» Data:

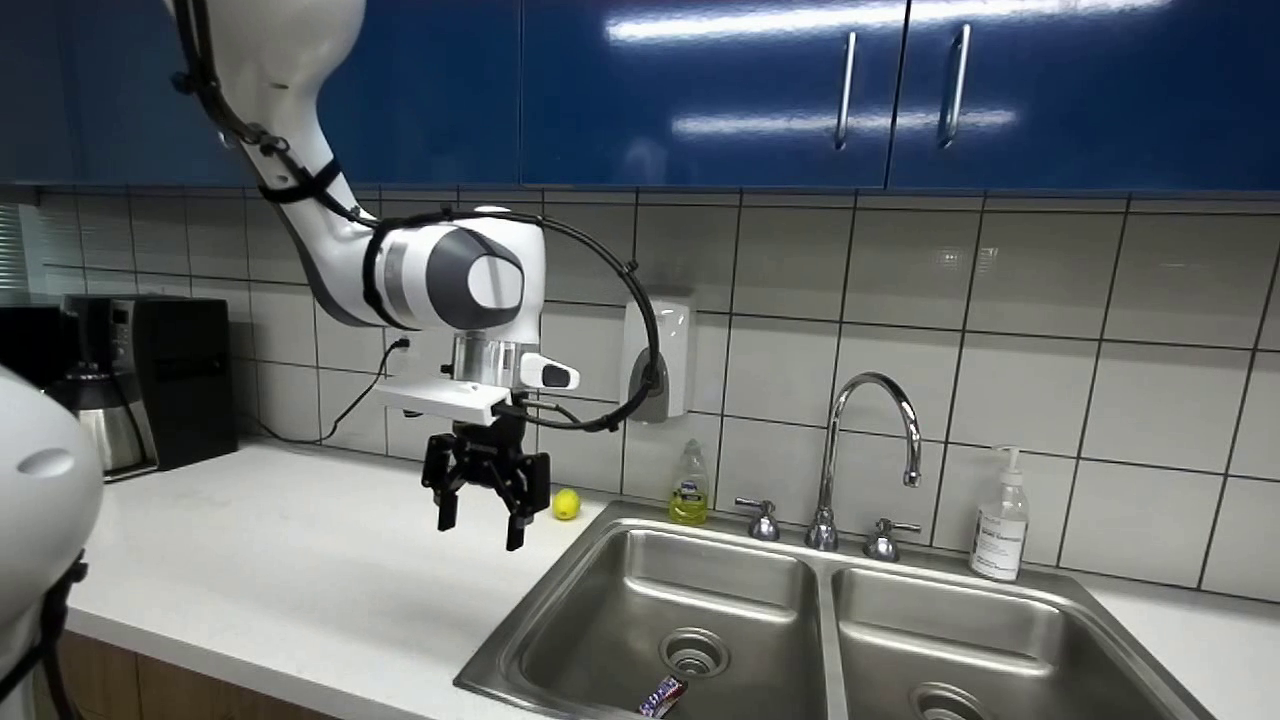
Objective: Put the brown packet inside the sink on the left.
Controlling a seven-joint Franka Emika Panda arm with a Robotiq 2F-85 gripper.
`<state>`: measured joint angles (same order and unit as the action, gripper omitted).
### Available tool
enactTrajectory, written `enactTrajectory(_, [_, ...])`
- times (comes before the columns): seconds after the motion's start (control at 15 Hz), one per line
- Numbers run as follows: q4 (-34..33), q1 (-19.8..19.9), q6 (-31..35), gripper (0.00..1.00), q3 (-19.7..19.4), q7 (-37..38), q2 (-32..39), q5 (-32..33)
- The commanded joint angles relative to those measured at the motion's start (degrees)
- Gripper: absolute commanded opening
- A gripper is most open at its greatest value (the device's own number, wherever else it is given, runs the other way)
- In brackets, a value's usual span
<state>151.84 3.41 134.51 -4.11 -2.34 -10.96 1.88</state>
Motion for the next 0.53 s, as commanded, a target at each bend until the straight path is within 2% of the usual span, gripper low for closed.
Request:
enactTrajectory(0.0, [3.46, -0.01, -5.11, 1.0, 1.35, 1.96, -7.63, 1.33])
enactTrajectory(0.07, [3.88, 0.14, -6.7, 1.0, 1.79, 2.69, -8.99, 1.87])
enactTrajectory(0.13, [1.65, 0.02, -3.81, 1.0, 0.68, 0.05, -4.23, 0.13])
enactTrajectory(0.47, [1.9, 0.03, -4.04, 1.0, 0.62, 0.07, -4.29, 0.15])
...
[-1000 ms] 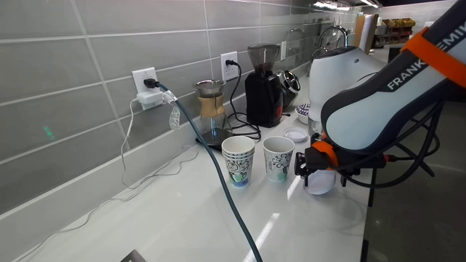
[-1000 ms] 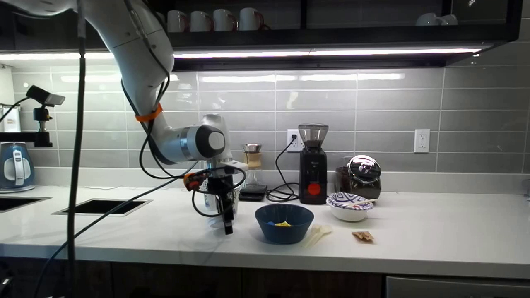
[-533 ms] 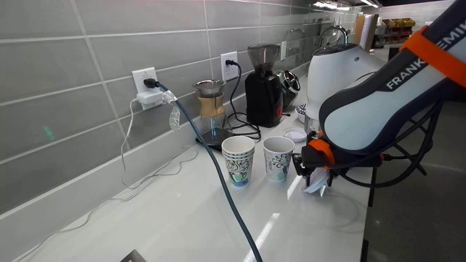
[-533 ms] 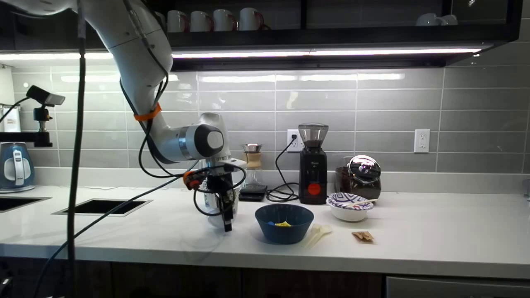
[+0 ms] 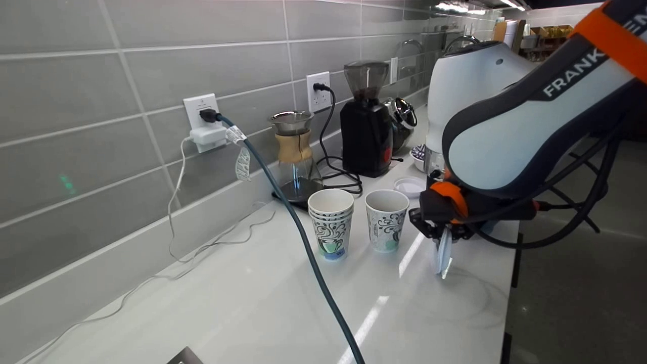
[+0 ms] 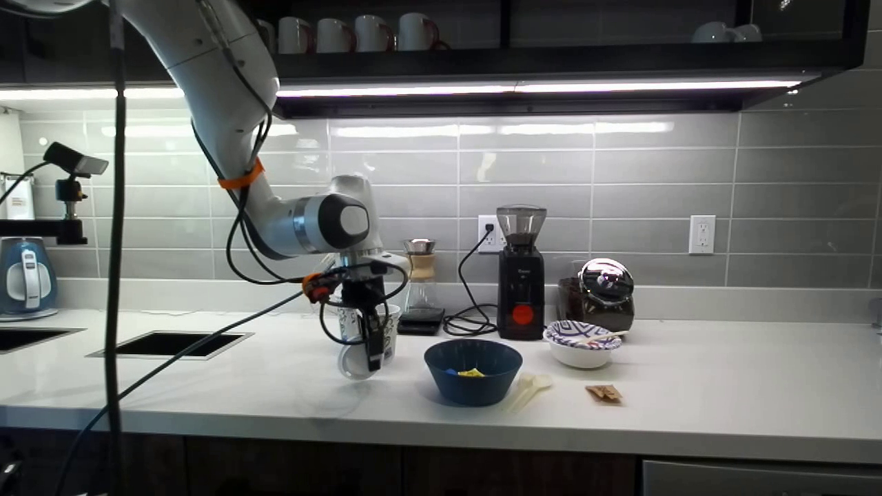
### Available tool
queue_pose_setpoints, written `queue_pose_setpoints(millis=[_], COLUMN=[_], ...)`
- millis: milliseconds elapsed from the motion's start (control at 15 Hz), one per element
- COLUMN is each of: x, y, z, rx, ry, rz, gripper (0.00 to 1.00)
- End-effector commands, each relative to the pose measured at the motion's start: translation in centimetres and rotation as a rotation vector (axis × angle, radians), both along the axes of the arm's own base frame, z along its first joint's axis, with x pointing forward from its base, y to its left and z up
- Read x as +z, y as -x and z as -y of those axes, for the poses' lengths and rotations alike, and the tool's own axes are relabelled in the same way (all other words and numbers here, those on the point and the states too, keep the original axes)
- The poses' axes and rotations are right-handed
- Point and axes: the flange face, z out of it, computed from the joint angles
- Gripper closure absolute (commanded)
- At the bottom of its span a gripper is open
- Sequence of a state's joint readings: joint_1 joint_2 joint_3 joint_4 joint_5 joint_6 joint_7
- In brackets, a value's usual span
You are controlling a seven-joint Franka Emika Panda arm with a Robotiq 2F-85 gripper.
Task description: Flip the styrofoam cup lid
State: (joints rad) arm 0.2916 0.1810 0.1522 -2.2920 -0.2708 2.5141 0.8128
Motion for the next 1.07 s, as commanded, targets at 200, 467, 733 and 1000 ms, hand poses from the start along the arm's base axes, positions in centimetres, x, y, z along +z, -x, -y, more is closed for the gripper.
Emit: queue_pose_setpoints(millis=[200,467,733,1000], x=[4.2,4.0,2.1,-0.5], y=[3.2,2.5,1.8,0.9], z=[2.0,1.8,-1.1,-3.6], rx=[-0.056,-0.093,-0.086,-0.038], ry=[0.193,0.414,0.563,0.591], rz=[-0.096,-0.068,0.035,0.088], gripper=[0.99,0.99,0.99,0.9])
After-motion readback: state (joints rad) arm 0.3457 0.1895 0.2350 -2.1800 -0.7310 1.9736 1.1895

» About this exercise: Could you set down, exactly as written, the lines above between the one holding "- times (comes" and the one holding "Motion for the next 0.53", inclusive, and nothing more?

» Reply:
- times (comes before the columns): seconds after the motion's start (control at 15 Hz), one per line
- Numbers run as follows: q4 (-34..33), q1 (-19.8..19.9), q6 (-31..35), gripper (0.00..1.00), q3 (-19.7..19.4), q7 (-37..38), q2 (-32..39), q5 (-32..33)
- The commanded joint angles relative to those measured at the motion's start (degrees)
- Gripper: absolute commanded opening
- A gripper is most open at its greatest value (the device's own number, wherever else it is given, runs the other way)
- In brackets, a value's usual span
<state>151.84 3.41 134.51 -4.11 -2.34 -10.96 1.88</state>
Motion for the next 0.53 s, as commanded, a target at each bend until the straight path is within 2% of the usual span, gripper low for closed.

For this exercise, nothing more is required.